I can think of a number of ante-natal occurrences that shouldbe of some interest to every right-thinking Irishman: a certain wedding, for instance; or the steps taken in 1914-1918 which ended all war forever, the foundation of the GAA, the emigration of Bernard Shaw, even my own fight in the eighties for the use of the "full regulator" in Irish railway practice.)

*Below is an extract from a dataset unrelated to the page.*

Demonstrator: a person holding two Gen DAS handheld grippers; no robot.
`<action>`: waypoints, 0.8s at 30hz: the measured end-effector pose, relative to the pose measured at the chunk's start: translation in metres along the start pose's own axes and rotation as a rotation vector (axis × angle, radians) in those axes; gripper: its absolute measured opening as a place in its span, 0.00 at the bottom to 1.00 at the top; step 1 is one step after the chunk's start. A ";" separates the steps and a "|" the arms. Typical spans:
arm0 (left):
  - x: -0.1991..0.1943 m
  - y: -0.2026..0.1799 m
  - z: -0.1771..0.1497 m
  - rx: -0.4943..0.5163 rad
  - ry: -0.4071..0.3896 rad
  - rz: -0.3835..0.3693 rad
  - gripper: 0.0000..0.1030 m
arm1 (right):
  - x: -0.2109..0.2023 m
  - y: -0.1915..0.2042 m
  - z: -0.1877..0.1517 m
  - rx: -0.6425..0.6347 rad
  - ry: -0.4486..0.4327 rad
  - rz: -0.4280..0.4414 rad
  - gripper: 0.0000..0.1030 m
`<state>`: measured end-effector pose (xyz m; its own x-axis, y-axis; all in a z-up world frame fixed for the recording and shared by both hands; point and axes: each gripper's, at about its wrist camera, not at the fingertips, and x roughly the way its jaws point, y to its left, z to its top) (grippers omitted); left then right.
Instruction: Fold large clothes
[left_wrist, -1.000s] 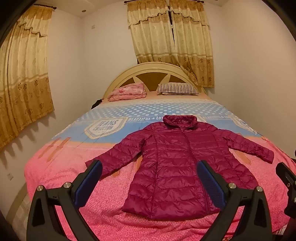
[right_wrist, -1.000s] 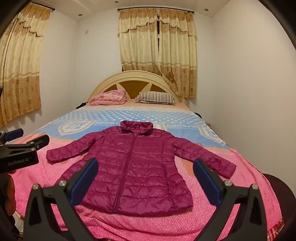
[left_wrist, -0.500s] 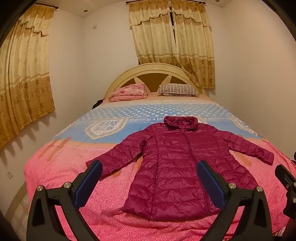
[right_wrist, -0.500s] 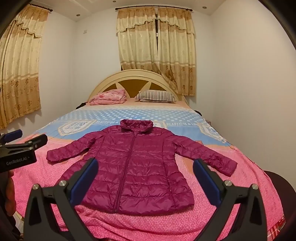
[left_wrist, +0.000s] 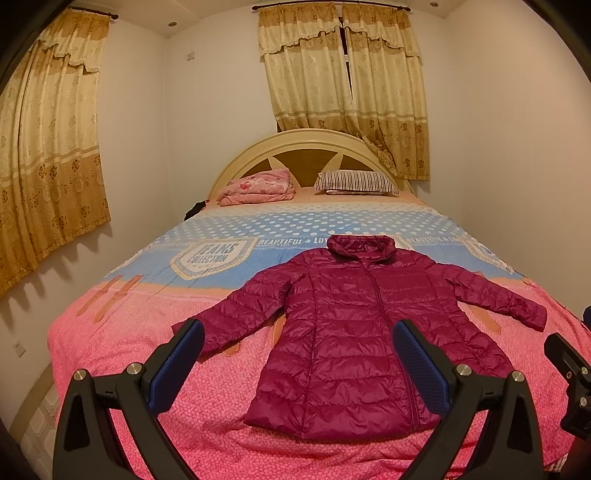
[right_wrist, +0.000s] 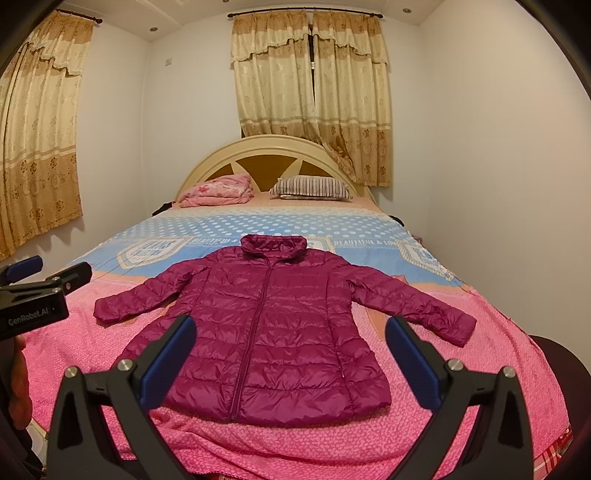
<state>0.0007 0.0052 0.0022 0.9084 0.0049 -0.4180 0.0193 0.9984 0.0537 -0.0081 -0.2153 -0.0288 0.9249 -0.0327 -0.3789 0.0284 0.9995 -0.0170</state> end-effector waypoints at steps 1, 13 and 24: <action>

In the polling booth also I saw evidence of that dreadful pest, the man who is anxious to give the impression that he is personating himself. I will not say that he tries to look like a suspicious character, for the sole reason that I try to write decent English and I will not permit myself (for one moment) to say “suspicious character” if I mean a character who is not suspicious but whose behaviour provokes suspicions on the part of others. This man manages to sidle into the booth, avoids everybody’s eyes, starts searching his pockets and makes no attempt to vote. He is ultimately asked for his name and stammers a name out after some hesitation. No, he cannot find his card. He does not know his number. The agents immediately challenge him. A Guard hovers in the background (using the patent wings devised by my Research Bureau). Then me dacent man changes his tune, establishes his identity with devastating precision, causes a number of bystanders to identify him, casts his vote (instead of voting) and walks out leaving a very discomfited parcel of officials behind him, all wondering if they will receive solicitors’ letters the next morning. A very bad low Irish type.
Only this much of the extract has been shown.